Der Versucher offenbart sich vollständig in der dritten Versuchung. Nun zitiert er nicht mehr die Bibel, sondern zeigt alle Reiche der Welt und sagt zu Jesus: „Das alles will ich dir geben, wenn du dich vor mir niederwirfst und mich anbetest“ (Mt 4,9). Mit Entschiedenheit wehrt Jesus dieses Ansinnen ab: „Weg mit dir, Satan! Denn in der Schrift steht: Vor dem Herrn, deinem Gott, sollst du dich niederwerfen und ihm allein dienen“ (Mt 4,10). Auch mit dieser Antwort bezieht sich Jesus auf die Lehre der Schrift (vgl. Dtn 6,13). Er lehnt unmissverständlich die Versuchung Satans ab. Sein Reich ist nicht von dieser Welt (vgl. Joh 18,36). Jesus Christus will nicht im politischen Sinne handeln. Seine Sendung ist wesentlich spirituell, er will die Menschen in seiner Kirche versammeln, die durch die Verfolgungen in dieser Welt der Herrlichkeit des Himmels entgegengeht (Apg 14,22). 
 
Der Christ, der persönlich und als Glied der kirchlichen Gemeinschaft Jesus Christus nachfolgt, muss sich jedes Götzendienstes enthalten. Er ist gerufen, allein den einen Gott anzubeten (vgl. Ex 20,2-5) und nicht falsche Götter oder Idole der Macht, der Lust oder des Reichtums.
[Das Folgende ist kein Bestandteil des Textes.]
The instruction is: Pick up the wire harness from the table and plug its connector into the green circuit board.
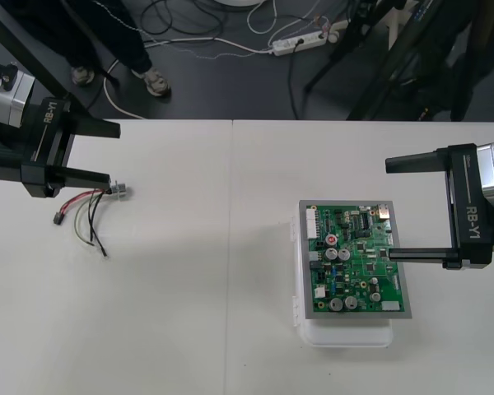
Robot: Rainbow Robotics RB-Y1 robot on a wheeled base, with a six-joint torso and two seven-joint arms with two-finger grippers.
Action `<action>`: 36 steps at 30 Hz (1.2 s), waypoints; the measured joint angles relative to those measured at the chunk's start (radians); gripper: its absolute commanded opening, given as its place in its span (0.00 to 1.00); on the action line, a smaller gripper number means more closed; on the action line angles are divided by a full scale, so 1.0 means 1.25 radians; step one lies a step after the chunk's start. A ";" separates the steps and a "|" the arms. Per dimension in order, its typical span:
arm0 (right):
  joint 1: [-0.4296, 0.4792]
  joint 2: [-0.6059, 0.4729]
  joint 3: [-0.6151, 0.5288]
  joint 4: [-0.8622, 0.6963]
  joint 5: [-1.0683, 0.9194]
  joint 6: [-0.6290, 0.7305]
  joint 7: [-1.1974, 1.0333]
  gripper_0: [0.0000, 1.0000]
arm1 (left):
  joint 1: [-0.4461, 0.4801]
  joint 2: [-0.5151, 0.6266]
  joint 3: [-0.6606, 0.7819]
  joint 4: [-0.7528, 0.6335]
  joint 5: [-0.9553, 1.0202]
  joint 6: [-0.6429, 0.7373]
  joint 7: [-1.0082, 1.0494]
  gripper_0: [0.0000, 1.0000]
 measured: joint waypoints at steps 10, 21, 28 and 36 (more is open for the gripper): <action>0.000 0.000 0.000 0.000 0.000 0.000 0.000 1.00 | 0.000 0.000 0.000 0.000 0.000 0.000 0.000 0.73; 0.000 0.000 0.000 0.000 0.000 0.000 0.000 1.00 | 0.000 0.000 0.000 0.000 0.000 0.000 0.000 0.73; 0.000 0.000 0.000 0.000 0.000 0.000 0.000 1.00 | 0.000 0.000 0.000 0.000 0.000 0.000 0.000 0.73; 0.000 0.000 0.000 0.000 0.000 0.000 0.000 1.00 | 0.000 0.000 0.000 0.000 0.000 0.000 0.000 0.72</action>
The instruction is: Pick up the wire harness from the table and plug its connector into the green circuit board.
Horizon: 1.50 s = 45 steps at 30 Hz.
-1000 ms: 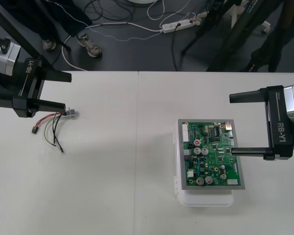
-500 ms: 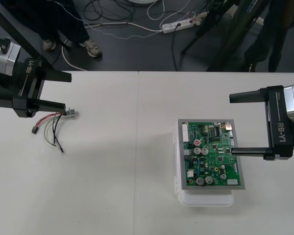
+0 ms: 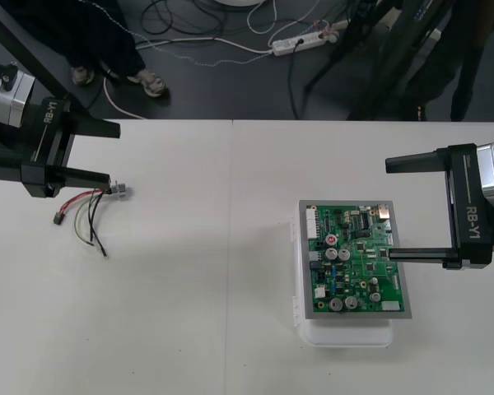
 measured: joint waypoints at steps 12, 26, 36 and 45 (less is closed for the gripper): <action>0.000 0.000 0.000 0.000 0.000 0.000 0.000 1.00 | 0.000 0.000 0.000 0.000 0.000 0.000 0.000 0.73; 0.010 0.001 0.008 0.014 0.010 -0.039 0.000 1.00 | 0.000 0.000 0.000 0.000 0.000 0.000 0.000 0.65; 0.010 0.009 0.008 0.014 0.009 -0.039 0.001 1.00 | 0.000 0.001 0.000 0.000 0.000 0.000 0.000 0.65; 0.010 0.062 0.005 0.014 0.009 -0.039 0.002 1.00 | 0.021 -0.003 -0.004 0.006 -0.005 -0.002 0.000 0.65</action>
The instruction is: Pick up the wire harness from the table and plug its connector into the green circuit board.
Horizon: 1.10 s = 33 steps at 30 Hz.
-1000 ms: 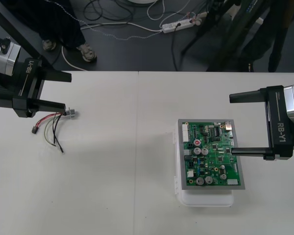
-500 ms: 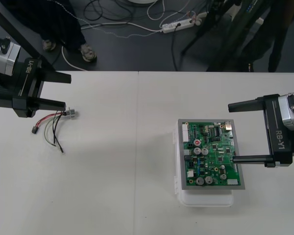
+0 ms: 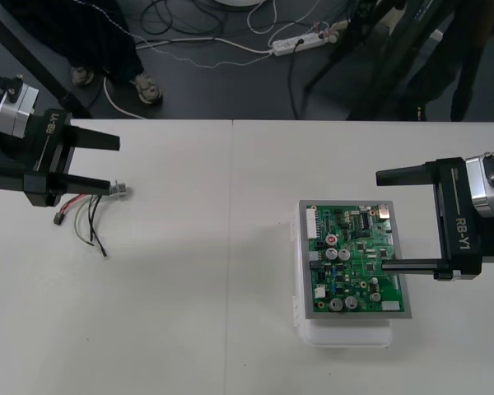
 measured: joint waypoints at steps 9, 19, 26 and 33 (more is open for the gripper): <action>0.000 0.033 0.000 0.008 -0.002 0.000 0.000 1.00 | 0.000 0.000 0.000 0.000 -0.001 -0.002 0.000 0.65; 0.000 0.086 0.010 0.048 -0.005 0.000 0.000 1.00 | 0.000 0.000 0.000 0.000 -0.019 -0.002 0.000 0.61; 0.000 0.124 0.046 0.069 -0.006 0.002 0.011 1.00 | -0.007 0.002 0.000 0.000 -0.066 -0.002 -0.002 0.59; 0.013 0.128 0.120 0.070 -0.017 0.043 0.029 1.00 | -0.026 0.019 -0.002 0.001 -0.129 -0.002 -0.035 0.59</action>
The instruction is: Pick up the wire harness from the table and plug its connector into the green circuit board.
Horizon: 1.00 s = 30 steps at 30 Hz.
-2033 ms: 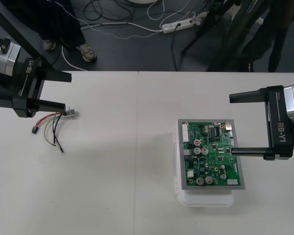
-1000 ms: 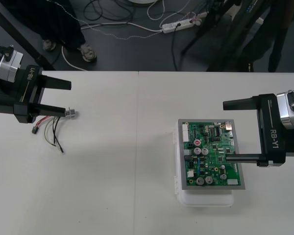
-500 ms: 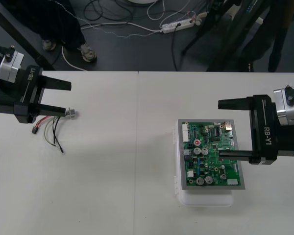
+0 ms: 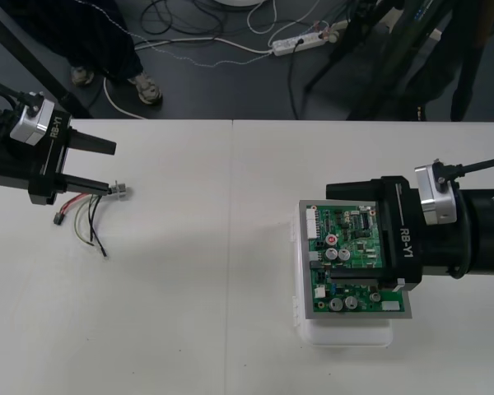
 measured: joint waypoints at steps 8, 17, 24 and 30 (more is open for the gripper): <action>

In diesem Sinne müssen die Aufforderung Jesu und sein Beispiel stets unserem christlichen Leben im persönlichen, familiären und sozialen Umfeld die Richtung angeben. Die Anbetung gehört allein Gott, dem Vater, dem Sohn und dem Heiligen Geist. Andere Menschen, wie es beispielsweise die römischen Kaiser waren, respektiert der Christ, aber er betete sie nicht an. Aus gutem Grund betet der Jünger Jesu weder die politische, noch die ökonomische oder soziale Macht an. Er ist sich bewußt, daß er, wenn er einen besonderen Platz in der Kirche einnimmt oder in der Gesellschaft wichtig geworden ist, dazu gerufen bleibt, dem Nächsten zu dienen und das Gemeinwohl zu fördern und so dem Beispiel Jesu Christi zu folgen, der „nicht gekommen ist, um sich dienen zu lassen, sondern um zu dienen und sein Leben hinzugeben als Lösegeld für viele“ (Mk 10,45). 
 
Liebe Brüder und Schwestern, die Umsetzung unserer Überlegungen in die Praxis vertrauen wir der seligen Jungfrau Maria an, der Mutter Jesu und Mutter der Kirche. Sie ist dem Beispiel ihres Sohnes Jesus gefolgt und hat das Wort Gottes gehört, in der Bescheidenheit des Lebens in Nazareth, in der Anbetung des allmächtigen Gottes. Sie hilft auch uns im Lauf unseres ganzen Lebens und nicht nur während der Fastenzeit, unsere christliche Berufung auf diese Weise zu leben. Amen.